Converts speech audio files stored in Google Cloud Storage to text using Google Cloud Speech-to-Text API with advanced recognition features and multiple language support.

Common Properties

  • Name - The custom name of the node.
  • Color - The custom color of the node.
  • Delay Before (sec) - Waits in seconds before executing the node.
  • Delay After (sec) - Waits in seconds after executing node.
  • Continue On Error - Automation will continue regardless of any error. The default value is false.
info

If the ContinueOnError property is true, no error is caught when the project is executed, even if a Catch node is used.

Inputs

  • Google Cloud Storage (GCS) URI - The Google Cloud Storage URI of the audio file to transcribe. Must be in the format gs://bucket_name/path/to/file.wav.
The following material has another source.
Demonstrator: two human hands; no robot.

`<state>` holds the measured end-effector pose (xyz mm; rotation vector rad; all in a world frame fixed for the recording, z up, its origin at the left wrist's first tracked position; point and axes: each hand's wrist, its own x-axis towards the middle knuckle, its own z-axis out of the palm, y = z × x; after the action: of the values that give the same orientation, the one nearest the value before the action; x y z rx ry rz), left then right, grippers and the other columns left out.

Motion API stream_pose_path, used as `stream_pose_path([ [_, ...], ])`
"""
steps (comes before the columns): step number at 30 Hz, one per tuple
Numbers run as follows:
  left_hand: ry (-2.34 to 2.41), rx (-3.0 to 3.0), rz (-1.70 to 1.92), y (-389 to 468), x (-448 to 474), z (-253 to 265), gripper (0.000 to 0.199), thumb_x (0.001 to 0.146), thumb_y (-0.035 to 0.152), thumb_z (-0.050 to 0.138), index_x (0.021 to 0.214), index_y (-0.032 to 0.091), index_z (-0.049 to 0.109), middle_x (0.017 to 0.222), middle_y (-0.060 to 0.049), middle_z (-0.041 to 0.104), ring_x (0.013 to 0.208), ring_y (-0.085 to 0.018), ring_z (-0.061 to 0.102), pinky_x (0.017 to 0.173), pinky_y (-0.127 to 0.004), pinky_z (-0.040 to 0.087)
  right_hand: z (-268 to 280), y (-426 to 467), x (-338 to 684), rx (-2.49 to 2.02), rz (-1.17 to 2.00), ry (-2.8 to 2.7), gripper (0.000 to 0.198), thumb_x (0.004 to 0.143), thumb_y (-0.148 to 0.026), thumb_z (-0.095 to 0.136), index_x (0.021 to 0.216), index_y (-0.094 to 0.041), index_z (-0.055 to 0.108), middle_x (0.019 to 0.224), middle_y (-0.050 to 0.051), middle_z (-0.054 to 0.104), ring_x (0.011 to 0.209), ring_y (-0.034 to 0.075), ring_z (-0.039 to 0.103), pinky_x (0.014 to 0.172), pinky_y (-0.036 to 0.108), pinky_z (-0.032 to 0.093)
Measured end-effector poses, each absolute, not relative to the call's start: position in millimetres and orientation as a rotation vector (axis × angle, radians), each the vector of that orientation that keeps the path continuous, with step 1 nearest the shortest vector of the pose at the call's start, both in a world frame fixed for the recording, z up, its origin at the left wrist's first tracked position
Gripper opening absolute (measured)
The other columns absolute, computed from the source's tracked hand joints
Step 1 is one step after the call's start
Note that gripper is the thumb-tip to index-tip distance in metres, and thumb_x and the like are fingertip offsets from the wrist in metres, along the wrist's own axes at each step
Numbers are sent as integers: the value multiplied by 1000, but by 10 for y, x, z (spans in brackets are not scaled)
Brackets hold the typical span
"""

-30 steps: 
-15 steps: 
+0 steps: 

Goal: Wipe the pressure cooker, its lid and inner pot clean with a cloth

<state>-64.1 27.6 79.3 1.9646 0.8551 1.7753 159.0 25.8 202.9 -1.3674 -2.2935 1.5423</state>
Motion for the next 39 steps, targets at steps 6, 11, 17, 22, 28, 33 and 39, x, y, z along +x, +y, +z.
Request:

The audio file must be accessible by the service account.

Output

  • Result - An array of speech recognition results containing:
    • Transcribed text for each segment
    • Confidence scores (0.0 to 1.0)
    • Alternative transcriptions (if available)
    • Word-level timing information (if enabled)
    • Channel tags (for multi-channel audio)

Options

Audio Configuration

  • Sample Rate - The sample rate (in Hertz) of the audio data. Must match the actual sample rate of the audio file. Default is 16000 Hz. Common values:
    • 8000 - Telephone quality
    • 16000 - Wideband quality (recommended)
    • 32000 - High quality
    • 44100 - CD quality
    • 48000 - Professional quality

Language and Model

  • Language Code - The BCP-47 language code for the audio language. Default is en-US. Examples:

    • en-US - English (United States)
    • en-GB - English (United Kingdom)
    • es-ES - Spanish (Spain)
    • fr-FR - French (France)
    • de-DE - German (Germany)
    • ja-JP - Japanese
    • zh-CN - Chinese (Simplified)
    • tr-TR - Turkish
  • Model - The speech recognition model optimized for different audio sources:

    • Default - Best for most scenarios with clear audio
    • Video - Optimized for audio from video recordings
    • Phone Call - Optimized for audio from phone calls (narrowband)
    • Command And Search - Best for short queries, voice commands, or voice search

Recognition Features

  • Automatic Punctuation - When enabled, automatically adds punctuation (periods, commas, question marks) to the transcriptions. Improves readability but may not be available for all languages. Default is false.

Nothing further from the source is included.